■ TASK OBJECTIVE ■
Please retype all the data below exactly, line for line.

====== GIVEN DATA ======

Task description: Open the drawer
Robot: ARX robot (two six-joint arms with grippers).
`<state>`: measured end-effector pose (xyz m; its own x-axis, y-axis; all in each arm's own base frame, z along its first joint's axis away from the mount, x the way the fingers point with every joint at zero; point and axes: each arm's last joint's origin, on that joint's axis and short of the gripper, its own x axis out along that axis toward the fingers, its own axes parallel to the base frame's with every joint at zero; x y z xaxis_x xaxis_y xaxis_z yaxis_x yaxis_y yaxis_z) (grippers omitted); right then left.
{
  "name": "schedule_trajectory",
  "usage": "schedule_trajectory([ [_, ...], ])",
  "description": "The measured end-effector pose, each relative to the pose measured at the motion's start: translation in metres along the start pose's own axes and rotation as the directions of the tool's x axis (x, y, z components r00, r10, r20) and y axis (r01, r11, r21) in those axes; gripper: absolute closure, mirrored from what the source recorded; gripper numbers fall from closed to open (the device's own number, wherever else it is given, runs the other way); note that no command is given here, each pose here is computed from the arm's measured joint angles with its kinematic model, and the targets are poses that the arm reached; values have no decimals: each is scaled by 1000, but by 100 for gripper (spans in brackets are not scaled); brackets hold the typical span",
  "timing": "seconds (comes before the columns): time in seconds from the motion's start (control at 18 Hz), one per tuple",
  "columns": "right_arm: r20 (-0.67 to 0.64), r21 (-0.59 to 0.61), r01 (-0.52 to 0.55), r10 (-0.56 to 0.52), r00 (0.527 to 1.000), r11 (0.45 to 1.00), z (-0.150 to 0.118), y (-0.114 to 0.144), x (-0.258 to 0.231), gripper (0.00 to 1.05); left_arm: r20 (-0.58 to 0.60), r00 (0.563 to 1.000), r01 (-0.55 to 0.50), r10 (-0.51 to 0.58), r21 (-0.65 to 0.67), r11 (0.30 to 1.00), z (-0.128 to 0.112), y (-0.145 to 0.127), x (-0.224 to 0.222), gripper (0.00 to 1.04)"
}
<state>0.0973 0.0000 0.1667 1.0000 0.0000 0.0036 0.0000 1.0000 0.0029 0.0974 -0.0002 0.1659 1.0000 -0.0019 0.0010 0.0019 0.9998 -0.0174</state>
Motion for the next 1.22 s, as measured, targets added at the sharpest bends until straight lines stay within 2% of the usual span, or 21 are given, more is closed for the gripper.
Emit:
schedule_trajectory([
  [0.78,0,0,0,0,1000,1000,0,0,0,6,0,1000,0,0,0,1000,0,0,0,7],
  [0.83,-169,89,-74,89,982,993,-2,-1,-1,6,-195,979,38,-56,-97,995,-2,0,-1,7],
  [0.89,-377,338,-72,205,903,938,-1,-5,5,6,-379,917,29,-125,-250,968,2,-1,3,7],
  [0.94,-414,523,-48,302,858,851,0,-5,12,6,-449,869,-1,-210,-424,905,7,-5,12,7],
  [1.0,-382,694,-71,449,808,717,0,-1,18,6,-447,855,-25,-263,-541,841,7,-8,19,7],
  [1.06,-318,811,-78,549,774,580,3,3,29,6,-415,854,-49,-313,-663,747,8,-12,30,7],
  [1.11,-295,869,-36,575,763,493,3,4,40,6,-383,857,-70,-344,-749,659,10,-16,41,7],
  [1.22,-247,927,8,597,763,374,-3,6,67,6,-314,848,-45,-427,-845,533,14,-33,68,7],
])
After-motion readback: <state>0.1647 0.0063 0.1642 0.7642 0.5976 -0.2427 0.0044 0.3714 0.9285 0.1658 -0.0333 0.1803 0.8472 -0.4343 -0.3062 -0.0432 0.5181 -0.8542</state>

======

■ RESPONSE TO THE TASK ■
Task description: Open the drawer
Robot: ARX robot (two six-joint arms with grippers).
`<state>`: measured end-effector pose (xyz m; its own x-axis, y-axis; all in each arm's own base frame, z along its first joint's axis away from the mount, x the way the fingers point with every joint at zero; point and axes: each arm's last joint's origin, on that joint's axis and short of the gripper, its own x axis out along that axis toward the fingers, its own axes parallel to the base frame's with every joint at zero; x y z xaxis_x xaxis_y xaxis_z yaxis_x yaxis_y yaxis_z) (grippers omitted); right then left.
{
  "name": "schedule_trajectory",
  "usage": "schedule_trajectory([ [_, ...], ])",
  "description": "The measured end-effector pose, each relative to the pose measured at the motion's start: translation in metres along the start pose's own axes and rotation as the directions of the tool's x axis (x, y, z components r00, r10, r20) and y axis (r01, r11, r21) in those axes; gripper: absolute closure, mirrored from what the source recorded; gripper numbers fall from closed to open (the device's own number, wherever else it is given, runs the other way); note that no command is given here, each pose here is computed from the arm's measured joint angles with its kinematic model, and the targets are poses that the arm reached; values have no decimals: each is scaled by 1000, but by 100 for gripper (spans in brackets are not scaled); brackets hold the typical span",
  "timing": "seconds (comes before the columns): time in seconds from the motion's start (control at 18 Hz), one per tuple",
  "columns": "right_arm: r20 (-0.67 to 0.64), r21 (-0.59 to 0.61), r01 (-0.52 to 0.55), r10 (-0.56 to 0.52), r00 (0.527 to 1.000), r11 (0.45 to 1.00), z (-0.150 to 0.118), y (-0.114 to 0.144), x (-0.258 to 0.231), gripper (0.00 to 1.05); left_arm: r20 (-0.58 to 0.60), r00 (0.563 to 1.000), r01 (-0.55 to 0.50), r10 (-0.51 to 0.58), r21 (-0.65 to 0.67), r11 (0.30 to 1.00), z (-0.128 to 0.112), y (-0.145 to 0.127), x (-0.224 to 0.222), gripper (0.00 to 1.04)"
}
<state>0.0973 0.0000 0.1667 1.0000 0.0000 0.0036 0.0000 1.0000 0.0029 0.0974 -0.0002 0.1659 1.0000 -0.0019 0.0010 0.0019 0.9998 -0.0174</state>
Motion for the next 1.22 s, as measured, targets added at the sharpest bends until straight lines stay within 2% of the usual span, or 21 are given, more is closed for the gripper.
Emit:
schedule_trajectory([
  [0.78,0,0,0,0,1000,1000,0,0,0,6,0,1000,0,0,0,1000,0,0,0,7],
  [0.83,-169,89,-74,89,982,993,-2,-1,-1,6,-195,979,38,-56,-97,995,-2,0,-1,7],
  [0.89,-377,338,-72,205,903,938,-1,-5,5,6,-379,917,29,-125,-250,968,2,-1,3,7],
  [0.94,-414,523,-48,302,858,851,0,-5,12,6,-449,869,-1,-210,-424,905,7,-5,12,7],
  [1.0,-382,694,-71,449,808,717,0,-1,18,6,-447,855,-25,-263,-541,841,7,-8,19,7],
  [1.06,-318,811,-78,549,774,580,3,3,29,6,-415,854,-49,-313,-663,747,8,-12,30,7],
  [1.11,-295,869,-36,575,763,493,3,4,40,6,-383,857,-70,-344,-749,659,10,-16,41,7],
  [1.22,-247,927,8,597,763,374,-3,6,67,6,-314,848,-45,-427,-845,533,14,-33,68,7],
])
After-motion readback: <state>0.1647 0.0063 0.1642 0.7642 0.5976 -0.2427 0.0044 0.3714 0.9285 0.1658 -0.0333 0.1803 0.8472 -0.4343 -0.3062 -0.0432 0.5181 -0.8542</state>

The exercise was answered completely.